#### TASK TO CARRY OUT
Your task is to show every line in the listing below that includes "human".

#### DATASET CONTENT

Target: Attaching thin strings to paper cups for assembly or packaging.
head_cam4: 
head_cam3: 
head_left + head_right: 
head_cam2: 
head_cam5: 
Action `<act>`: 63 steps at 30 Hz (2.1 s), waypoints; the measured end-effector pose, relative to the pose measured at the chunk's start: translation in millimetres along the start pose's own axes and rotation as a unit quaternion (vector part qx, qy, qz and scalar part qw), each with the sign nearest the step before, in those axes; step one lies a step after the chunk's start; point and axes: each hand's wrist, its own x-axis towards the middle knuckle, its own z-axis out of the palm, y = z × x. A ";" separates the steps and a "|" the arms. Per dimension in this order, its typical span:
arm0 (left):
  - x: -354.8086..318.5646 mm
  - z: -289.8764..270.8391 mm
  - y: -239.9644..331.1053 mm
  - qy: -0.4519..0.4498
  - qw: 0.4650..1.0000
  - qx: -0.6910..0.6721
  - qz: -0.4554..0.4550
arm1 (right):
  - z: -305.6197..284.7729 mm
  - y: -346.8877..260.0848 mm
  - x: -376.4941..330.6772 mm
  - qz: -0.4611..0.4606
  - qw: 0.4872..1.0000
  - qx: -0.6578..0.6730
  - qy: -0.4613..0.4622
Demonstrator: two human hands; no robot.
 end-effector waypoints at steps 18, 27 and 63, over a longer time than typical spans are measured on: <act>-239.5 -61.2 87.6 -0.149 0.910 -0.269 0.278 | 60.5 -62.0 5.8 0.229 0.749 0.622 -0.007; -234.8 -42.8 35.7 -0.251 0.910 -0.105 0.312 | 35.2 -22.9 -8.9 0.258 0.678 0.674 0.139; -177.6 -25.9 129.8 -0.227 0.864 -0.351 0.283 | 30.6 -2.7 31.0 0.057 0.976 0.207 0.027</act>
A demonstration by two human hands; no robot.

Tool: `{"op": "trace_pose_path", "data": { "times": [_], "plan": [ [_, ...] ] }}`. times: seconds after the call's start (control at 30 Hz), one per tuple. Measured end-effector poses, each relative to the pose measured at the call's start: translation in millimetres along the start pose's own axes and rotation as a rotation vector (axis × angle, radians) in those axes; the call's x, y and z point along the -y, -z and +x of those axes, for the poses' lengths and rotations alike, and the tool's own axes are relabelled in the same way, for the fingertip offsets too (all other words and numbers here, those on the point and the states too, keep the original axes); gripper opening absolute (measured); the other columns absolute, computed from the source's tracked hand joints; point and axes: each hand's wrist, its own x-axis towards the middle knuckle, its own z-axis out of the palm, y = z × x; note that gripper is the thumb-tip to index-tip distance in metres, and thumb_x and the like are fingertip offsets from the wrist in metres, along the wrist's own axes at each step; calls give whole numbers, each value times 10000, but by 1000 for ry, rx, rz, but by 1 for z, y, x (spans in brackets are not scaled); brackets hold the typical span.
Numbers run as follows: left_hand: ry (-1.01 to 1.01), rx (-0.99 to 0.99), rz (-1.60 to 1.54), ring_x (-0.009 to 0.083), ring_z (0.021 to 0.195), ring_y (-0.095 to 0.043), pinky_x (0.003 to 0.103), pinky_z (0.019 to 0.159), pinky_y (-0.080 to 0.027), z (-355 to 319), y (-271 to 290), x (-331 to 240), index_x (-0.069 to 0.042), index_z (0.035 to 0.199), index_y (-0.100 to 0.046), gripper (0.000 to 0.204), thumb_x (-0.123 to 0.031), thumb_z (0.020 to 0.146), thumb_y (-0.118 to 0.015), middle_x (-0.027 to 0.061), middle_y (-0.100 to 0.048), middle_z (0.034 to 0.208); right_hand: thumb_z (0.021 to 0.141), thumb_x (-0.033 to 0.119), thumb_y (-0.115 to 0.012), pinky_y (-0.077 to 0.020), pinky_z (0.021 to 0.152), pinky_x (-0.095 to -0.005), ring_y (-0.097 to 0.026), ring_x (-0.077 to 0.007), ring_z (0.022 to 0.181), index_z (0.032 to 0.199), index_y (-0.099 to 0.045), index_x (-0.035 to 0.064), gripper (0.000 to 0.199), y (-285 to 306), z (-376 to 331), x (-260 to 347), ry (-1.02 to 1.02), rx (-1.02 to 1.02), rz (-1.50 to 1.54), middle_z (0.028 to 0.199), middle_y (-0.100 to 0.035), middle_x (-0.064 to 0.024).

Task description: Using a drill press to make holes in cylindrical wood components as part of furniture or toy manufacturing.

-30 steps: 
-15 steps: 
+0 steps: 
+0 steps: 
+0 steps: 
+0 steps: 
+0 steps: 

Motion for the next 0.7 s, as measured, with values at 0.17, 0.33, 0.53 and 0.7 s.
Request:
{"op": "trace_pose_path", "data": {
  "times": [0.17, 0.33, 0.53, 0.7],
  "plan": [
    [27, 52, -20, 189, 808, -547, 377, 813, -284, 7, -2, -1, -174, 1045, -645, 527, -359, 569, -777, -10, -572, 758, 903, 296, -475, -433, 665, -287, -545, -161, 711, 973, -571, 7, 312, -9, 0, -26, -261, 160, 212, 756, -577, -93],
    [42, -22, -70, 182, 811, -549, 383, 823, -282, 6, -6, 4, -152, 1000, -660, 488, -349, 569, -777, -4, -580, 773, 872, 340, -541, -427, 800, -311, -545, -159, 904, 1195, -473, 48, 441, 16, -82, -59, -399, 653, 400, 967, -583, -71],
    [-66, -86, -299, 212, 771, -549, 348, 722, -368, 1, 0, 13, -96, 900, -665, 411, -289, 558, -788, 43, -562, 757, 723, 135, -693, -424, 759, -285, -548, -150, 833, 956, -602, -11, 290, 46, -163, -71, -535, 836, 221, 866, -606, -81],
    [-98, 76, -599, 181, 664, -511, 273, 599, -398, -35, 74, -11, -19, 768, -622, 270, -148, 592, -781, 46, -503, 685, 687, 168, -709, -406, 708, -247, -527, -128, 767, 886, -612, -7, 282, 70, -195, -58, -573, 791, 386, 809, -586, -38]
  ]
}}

#### TASK SOLUTION
Demonstrator: two human hands; no robot.
A demonstration by two human hands; no robot.

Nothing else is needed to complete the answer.